- [The task]
Look below for the lines from the one with "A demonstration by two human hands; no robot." to the one with "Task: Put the", and copy exactly those lines, both ends included.

- [The data]
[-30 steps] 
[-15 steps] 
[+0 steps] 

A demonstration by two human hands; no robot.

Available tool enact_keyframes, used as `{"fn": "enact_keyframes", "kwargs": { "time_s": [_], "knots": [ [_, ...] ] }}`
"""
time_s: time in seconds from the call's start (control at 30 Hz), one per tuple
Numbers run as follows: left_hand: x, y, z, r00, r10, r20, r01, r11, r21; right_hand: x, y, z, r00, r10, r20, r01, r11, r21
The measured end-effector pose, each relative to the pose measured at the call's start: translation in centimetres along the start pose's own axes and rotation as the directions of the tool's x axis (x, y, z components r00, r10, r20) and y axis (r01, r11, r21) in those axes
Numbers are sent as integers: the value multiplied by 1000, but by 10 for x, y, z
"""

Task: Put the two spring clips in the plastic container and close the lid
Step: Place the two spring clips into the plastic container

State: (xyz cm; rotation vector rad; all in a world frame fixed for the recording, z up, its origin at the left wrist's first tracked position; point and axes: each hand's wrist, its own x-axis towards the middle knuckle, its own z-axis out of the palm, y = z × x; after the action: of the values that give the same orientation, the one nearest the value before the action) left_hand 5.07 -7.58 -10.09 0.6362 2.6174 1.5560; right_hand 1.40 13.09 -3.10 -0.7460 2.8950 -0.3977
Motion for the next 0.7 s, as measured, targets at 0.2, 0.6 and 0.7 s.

- [Your solution]
A demonstration by two human hands; no robot.

Available tool enact_keyframes, used as `{"fn": "enact_keyframes", "kwargs": { "time_s": [_], "knots": [ [_, ...] ] }}`
"""
time_s: time in seconds from the call's start (control at 30 Hz), one per tuple
Numbers run as follows: left_hand: x, y, z, r00, r10, r20, r01, r11, r21; right_hand: x, y, z, r00, r10, r20, r01, r11, r21
The measured end-effector pose, each relative to the pose measured at the call's start: translation in centimetres along the start pose's own axes and rotation as the directions of the tool's x axis (x, y, z components r00, r10, r20) and y axis (r01, r11, r21) in those axes
Numbers are sent as integers: the value multiplied by 1000, but by 10 for x, y, z
"""

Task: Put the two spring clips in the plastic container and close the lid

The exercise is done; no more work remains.